As Frost's character was introduced by herself, she was given an immediate connection to the Bay through Leah Patterson (Ada Nicodemou), who sits by Jasmine's hospital bed when she learns that she has no family. When Jasmine is woken up from her coma, she thrashes around as she is confused and scared. Frost commented that even though she had never acted before, she was immediately given a "dramatic entrance". After learning that Jasmine has discharged herself, Leah finds her wandering around the Bay and takes her to the Pier Diner. There, Leah explains that Kat's death was not Jasmine's fault. Frost said Jasmine is quite anxious and shows "a lot of depth and darkness" in her first scenes. Frost found that she was able to empathise with her character, and used her own experiences with mental health issues to help her during filming.

===Stalking case===
Jasmine was said to be hiding "a sad secret" upon her arrival in the Bay. During their conversation at the Pier Diner, Leah realises that Jasmine is running from something. Jasmine eventually reveals that she is being stalked by an abusive former boyfriend. Frost commented, "She realises she can trust Leah and it becomes one of the most important friendships she makes in the Bay. They're baby steps, but people begin to understand why she's the way she is. It's an interesting journey." Jasmine explains that she initially thought David (Jack Ellis) was a nice man, but he soon began stalking her. On the night of the car accident, David tried to grab her outside of a gym, but she managed to get into her car and drove away.

Jasmine continues to live in fear of David, and she takes out a restraining order against him. However, that leads David straight to Summer Bay. When Jasmine returns to her caravan, she finds David waiting inside and she fears for her life. David does not notice that she is scared and instead begs her to rekindle their relationship. A show spokesperson stated that when David notices Jasmine with her phone "his true colours come through" and he threatens her. David then insists that they leave the Bay together, but Jasmine stalls him by going up to Summer Bay House to hand in her caravan keys. Leah recognises David from Jasmine's description and invites them to lunch.
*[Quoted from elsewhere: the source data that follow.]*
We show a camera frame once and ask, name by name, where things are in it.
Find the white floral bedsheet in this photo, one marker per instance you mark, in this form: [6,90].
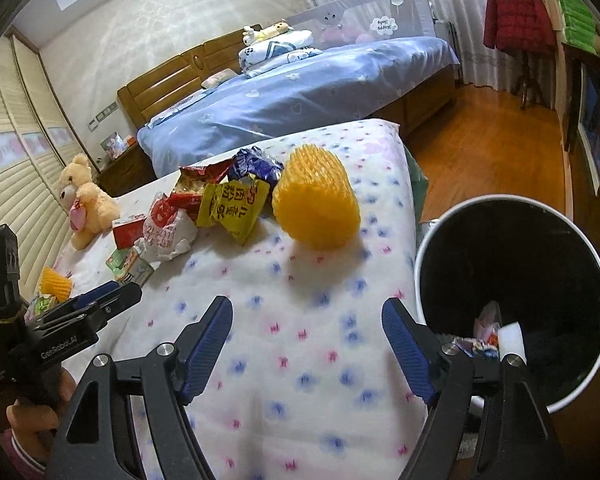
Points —
[305,310]

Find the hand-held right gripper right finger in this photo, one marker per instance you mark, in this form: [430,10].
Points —
[405,350]

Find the blue snack wrapper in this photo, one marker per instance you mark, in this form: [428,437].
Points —
[255,165]

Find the red puffer jacket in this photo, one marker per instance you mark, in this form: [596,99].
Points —
[520,15]

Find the wooden coat rack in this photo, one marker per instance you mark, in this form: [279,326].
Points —
[530,80]

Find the wooden headboard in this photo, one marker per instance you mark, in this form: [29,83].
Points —
[169,75]

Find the grey bed guard rail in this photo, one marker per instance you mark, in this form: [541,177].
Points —
[360,15]

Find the wooden nightstand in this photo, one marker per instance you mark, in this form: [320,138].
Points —
[127,172]

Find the red chip bag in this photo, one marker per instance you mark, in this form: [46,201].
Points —
[194,182]

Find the yellow white plush toy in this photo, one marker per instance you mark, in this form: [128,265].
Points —
[265,31]

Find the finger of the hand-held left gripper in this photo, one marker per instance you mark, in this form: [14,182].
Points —
[97,292]
[117,302]

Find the green snack packet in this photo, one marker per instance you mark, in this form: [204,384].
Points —
[42,307]

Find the beige slatted wardrobe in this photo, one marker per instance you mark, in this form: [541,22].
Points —
[24,170]

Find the person's left hand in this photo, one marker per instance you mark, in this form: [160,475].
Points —
[39,417]

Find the yellow snack wrapper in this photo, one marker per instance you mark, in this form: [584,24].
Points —
[232,210]

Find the colourful crumpled wrapper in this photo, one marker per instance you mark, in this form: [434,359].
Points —
[482,332]

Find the large yellow foam fruit net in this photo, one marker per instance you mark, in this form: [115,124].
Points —
[316,200]

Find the white red crumpled wrapper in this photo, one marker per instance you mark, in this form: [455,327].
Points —
[167,230]

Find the person's left forearm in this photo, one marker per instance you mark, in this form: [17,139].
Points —
[22,457]

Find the stack of green boxes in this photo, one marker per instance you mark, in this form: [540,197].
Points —
[575,17]

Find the pink pillow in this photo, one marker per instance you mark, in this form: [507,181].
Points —
[217,79]

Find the photo frame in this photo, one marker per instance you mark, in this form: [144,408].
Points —
[113,146]

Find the bed with blue cover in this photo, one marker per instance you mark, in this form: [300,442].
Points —
[305,90]

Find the white patterned curtain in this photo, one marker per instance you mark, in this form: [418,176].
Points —
[455,5]

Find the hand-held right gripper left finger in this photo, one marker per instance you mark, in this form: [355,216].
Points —
[207,345]

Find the green white drink carton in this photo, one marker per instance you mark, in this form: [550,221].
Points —
[127,265]

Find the red drink carton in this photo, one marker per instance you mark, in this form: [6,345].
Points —
[128,232]

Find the beige teddy bear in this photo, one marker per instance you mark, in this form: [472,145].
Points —
[92,200]

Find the small yellow foam fruit net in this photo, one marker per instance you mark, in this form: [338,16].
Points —
[54,285]

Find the teal cloth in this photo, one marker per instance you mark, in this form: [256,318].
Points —
[420,185]

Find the folded blue white quilt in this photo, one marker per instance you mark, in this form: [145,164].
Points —
[280,52]

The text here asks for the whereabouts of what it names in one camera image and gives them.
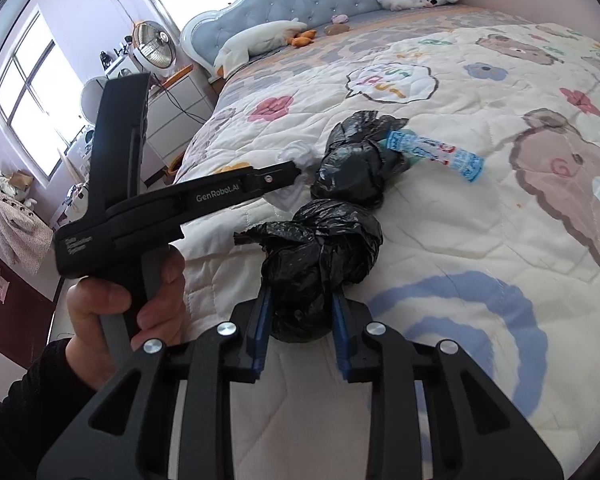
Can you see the floral hanging cloth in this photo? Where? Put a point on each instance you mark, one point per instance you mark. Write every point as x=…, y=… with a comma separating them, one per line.
x=17, y=230

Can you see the cardboard box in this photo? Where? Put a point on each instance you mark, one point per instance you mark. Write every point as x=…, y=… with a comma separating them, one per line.
x=21, y=180

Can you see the round electric heater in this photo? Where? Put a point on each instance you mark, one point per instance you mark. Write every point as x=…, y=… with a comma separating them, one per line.
x=152, y=45

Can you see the blue snack wrapper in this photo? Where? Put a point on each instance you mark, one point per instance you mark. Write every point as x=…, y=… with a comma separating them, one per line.
x=435, y=152

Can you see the side window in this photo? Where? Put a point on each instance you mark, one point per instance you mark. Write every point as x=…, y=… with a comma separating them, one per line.
x=37, y=90

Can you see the bear printed blanket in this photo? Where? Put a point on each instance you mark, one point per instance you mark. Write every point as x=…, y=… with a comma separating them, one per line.
x=455, y=260

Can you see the small orange plush toy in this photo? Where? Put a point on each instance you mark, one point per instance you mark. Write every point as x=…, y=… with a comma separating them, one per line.
x=302, y=38

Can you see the round white mirror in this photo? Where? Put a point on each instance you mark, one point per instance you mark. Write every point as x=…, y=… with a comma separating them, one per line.
x=94, y=100

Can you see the person's left forearm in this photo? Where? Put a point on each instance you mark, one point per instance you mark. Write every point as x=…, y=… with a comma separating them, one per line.
x=32, y=400

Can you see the black plastic bag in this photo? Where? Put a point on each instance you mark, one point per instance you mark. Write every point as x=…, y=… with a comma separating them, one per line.
x=360, y=165
x=320, y=260

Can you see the person's left hand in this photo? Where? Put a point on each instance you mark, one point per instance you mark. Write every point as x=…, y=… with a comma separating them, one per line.
x=87, y=310

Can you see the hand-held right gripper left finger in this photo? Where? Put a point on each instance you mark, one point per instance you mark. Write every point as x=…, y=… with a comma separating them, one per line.
x=265, y=322

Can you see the white dresser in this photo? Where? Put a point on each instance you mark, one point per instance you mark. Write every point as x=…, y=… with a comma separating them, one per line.
x=177, y=115

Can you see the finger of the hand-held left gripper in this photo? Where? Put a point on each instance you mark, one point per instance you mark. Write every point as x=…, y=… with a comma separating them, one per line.
x=275, y=174

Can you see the small pink plush toy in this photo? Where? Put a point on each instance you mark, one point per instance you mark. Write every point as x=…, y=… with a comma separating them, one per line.
x=340, y=19

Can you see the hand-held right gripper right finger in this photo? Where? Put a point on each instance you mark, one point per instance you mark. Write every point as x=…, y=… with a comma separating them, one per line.
x=341, y=330

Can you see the white plush pillow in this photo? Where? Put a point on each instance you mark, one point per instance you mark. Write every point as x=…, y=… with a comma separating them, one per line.
x=260, y=40

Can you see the small brown plush toy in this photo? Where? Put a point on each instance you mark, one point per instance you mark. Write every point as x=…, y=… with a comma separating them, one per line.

David soon realises that Leah knows who he is and holds both women hostage, along with Ryder Jackson (Lukas Radovich) who returns home at the wrong time. David takes away their phones, and Frost said that Jasmine is terrified. She continued, "She knows David is not messing around and has lost his temper. She's afraid of what he might do. He's already broken the rules of his restraining order – so who knows what's next?" As evening falls, Leah persuades David to let her order a pizza from Salt and she places an SOS message in the comments box, which is seen by Salt's owner Brody Morgan (Jackson Heywood). He sends Constable Colby Thorne (Tim Franklin) to the house, where he apprehends David. Frost later said the storyline was "really challenging."

===Early relationships===
====Mason Morgan====
In an April 2018 interview with Sarah Ellis of Inside Soap, Frost confirmed that her character would find some romance in the Bay. Jasmine forms a connection with Mason Morgan (Orpheus Pledger) and inspires him to return to his medical studies, after she secures a nursing position at the local hospital. Pledger explained that Jasmine is the first woman Mason has been attracted to since his former girlfriend died. They develop a rapport, as they share similar interests and professions. Jasmine is a bit older than Mason and has also gone through some issues in her own life. Pledger thought there was chemistry between their characters, and called their relationship "fun and romantic in every sense." He also hoped it would encourage Mason to get into "a good headspace" again. Mason invites Jasmine to accompany him to a party and she accepts, but she later admits to Leah that she does not see it as a date. Mason is later forced to cancel their plans when he has to work late. Producers formed a love triangle between Mason, Jasmine and Colby Thorne (Franklin). Mason's sister Tori Morgan (Penny McNamee) realises that he has a crush on Jasmine and encourages him to act on his feelings. Mason goes to Jasmine's home to ask her out on another date, but he is unsuccessful.

====Colby Thorne====
Producers soon paired Jasmine with local police constable Colby Thorne. After being stood up by Mason Morgan, Jasmine spends the afternoon bonding with Colby at Salt. At the end of their evening, they share "an unexpected kiss" while saying goodbye. Colby and Jasmine later have sex, but Colby insists that it was a one-off and nothing more can happen between them. However, Colby develops feelings for Jasmine. He tells her that he does not want to form a relationship as he is searching for his sister and his mother, and would have to leave everything behind if he got a lead on their location. Jasmine supports Colby in his search for his family, and she soon questions whether there is more to their friendship. Irene Roberts (Lynne McGranger) notices an "obvious spark" between the couple and points it out to Jasmine, who feels the same. Frost commented, "There was always an attraction with Colby, beyond just friendship. But now that things have changed between them, Jasmine feels lucky to have him in her life."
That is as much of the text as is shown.